Appeals Court of Massachusetts, Suffolk

May 9, 2018

CENTRAL CEILINGS, INC.
v.
SUFFOLK CONSTRUCTION COMPANY, INC., & others.[1]

          Heard: January 10, 2018.

         Civil action commenced in the Superior Court Department on January 31, 2008.

         A motion to confirm an arbitration award was heard by Peter M. Lauriat, J., and a motion to correct and confirm as corrected or to vacate an arbitration award was heard by Linda E. Giles, J.

          Paul R. Mordarski (Margaret Capp also present) for the plaintiff.

          Joel Lewin (John P. Connelly also present) for the defendants.

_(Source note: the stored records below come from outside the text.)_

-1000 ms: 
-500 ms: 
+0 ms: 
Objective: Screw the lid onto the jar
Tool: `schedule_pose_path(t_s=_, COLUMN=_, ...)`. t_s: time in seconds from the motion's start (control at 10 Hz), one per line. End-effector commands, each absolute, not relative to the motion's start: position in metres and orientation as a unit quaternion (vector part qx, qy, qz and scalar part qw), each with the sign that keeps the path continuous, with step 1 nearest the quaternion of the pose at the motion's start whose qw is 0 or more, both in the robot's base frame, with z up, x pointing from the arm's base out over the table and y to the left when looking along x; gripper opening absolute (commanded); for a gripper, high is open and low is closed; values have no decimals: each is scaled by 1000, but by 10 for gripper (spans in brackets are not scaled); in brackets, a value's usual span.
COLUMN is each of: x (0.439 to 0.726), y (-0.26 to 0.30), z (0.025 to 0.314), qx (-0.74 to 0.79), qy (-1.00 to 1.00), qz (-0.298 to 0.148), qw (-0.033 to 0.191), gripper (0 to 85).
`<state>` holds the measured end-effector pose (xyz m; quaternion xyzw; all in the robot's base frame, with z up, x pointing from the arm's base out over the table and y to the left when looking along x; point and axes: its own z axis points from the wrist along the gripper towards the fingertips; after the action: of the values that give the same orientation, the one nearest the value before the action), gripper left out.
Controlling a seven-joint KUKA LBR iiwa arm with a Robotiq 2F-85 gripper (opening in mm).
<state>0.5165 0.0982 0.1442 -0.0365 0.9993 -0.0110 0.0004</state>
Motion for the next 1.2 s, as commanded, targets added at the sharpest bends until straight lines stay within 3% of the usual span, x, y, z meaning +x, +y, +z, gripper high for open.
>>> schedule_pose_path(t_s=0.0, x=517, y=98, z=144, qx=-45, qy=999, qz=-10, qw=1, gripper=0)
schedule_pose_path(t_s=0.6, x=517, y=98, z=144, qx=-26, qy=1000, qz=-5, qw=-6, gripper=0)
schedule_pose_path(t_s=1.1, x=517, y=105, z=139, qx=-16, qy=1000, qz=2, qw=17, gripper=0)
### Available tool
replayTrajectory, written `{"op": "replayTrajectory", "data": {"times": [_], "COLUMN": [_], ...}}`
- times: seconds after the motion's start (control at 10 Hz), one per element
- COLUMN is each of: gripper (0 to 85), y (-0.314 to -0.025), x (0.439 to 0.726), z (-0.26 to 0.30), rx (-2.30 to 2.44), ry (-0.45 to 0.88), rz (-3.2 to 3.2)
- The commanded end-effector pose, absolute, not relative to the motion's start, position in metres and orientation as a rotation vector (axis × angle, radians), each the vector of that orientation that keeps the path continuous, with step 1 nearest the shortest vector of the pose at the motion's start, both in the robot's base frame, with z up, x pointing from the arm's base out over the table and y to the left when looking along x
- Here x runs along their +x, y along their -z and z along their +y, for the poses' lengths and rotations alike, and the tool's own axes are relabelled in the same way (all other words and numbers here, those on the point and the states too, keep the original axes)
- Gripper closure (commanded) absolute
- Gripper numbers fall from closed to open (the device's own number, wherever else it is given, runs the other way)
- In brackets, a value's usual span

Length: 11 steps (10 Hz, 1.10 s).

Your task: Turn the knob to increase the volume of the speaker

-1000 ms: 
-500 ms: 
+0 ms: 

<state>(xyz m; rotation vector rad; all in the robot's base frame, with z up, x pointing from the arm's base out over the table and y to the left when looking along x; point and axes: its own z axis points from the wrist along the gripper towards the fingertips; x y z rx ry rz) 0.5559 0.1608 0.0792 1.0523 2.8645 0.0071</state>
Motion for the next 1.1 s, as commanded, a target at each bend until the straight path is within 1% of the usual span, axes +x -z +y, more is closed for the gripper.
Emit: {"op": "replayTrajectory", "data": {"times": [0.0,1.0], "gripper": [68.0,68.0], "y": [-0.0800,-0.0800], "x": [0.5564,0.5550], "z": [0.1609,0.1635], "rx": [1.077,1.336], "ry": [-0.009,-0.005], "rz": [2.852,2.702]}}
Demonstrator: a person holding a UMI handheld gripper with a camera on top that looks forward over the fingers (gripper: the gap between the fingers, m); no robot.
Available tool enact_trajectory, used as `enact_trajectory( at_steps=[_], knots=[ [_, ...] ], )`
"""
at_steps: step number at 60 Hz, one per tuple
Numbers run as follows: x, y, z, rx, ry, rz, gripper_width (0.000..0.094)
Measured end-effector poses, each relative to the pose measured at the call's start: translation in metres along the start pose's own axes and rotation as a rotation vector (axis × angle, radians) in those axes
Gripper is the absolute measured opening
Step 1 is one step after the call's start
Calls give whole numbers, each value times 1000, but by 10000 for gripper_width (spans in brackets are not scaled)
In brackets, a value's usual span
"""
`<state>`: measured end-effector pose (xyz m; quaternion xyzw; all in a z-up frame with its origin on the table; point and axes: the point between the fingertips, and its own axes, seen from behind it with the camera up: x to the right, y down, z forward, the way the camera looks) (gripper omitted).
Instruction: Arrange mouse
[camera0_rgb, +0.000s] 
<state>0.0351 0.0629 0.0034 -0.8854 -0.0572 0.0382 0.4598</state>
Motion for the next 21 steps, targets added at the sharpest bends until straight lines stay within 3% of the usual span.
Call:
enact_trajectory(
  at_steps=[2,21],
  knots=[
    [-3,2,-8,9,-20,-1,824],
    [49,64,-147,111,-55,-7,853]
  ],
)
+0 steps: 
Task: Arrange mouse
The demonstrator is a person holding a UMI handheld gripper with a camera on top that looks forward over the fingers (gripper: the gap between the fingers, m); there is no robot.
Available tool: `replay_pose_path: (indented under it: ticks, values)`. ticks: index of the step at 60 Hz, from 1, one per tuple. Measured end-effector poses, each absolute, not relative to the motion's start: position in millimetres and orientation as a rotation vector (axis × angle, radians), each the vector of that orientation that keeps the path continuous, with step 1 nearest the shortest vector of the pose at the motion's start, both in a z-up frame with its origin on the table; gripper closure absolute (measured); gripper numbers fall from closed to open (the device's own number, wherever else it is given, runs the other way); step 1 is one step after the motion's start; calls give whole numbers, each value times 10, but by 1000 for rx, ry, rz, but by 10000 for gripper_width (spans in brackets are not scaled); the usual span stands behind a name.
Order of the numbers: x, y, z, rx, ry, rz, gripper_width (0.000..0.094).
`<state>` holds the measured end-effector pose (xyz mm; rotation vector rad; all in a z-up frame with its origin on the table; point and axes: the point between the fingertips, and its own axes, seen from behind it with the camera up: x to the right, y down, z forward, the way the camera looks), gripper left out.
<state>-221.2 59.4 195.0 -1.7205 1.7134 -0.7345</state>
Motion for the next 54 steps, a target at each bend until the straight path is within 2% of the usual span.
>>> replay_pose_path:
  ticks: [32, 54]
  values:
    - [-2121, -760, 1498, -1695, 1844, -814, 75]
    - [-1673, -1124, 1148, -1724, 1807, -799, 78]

          Present: Blake, Neyman, & Ditkoff, JJ.

          DITKOFF, J.

         The parties submitted a construction dispute, pending in litigation in the Superior Court, to arbitration under the Uniform Arbitration Act, G. L. c. 251, §§ 1 et seq. The arbitrator issued a substantial award in favor of the plaintiff, Central Ceilings, Inc., but purported to reserve the calculation of preaward interest to a Superior Court judge. The parties did not agree to this reservation. On the plaintiff's motion to confirm the arbitration award, the judge (remanding judge) remanded the matter to the arbitrator for the calculation of preaward interest. After the arbitrator awarded preaward interest well below that requested by the plaintiff, the plaintiff moved to correct or to vacate that award. The plaintiff now appeals from the order denying that motion. Concluding that an arbitrator may not reserve the calculation of preaward interest for a judge without the agreement of the parties, and finding no error in the failure to award attorney's fees, we affirm.

         1. Background.

         The plaintiff was a subcontractor to defendant Suffolk Construction Company, Inc. (Suffolk), the general contractor, in a project for the renovation and construction converting the old Charles Street jail in Boston into the Liberty Hotel.[2] On January 31, 2008, the plaintiff commenced an action in Superior Court against the defendants, raising various claims arising out of its subcontract with Suffolk. After discovery and pretrial proceedings, the parties filed a joint motion to stay the case in favor of resolving the dispute through arbitration. On October 8, 2013, the parties entered into an arbitration agreement governed by the Uniform Arbitration Act, G. L. c. 251, §§ 1 et seq., expressly incorporating the Construction Industry Arbitration Rules of the American Arbitration Association. The arbitration agreement reached "all relevant issues appertaining" to the civil lawsuit and granted the arbitrator "full power and authority to award money damages and to grant such other relief, including without limitation reasonable attorney's fees and any other contractually authorized damages as he, in his sole discretion, shall deem just and proper" "[t]o the same extent as if he were a justice of the Massachusetts Superior Court." A judge allowed the motion and stayed the case during the pendency of the arbitration.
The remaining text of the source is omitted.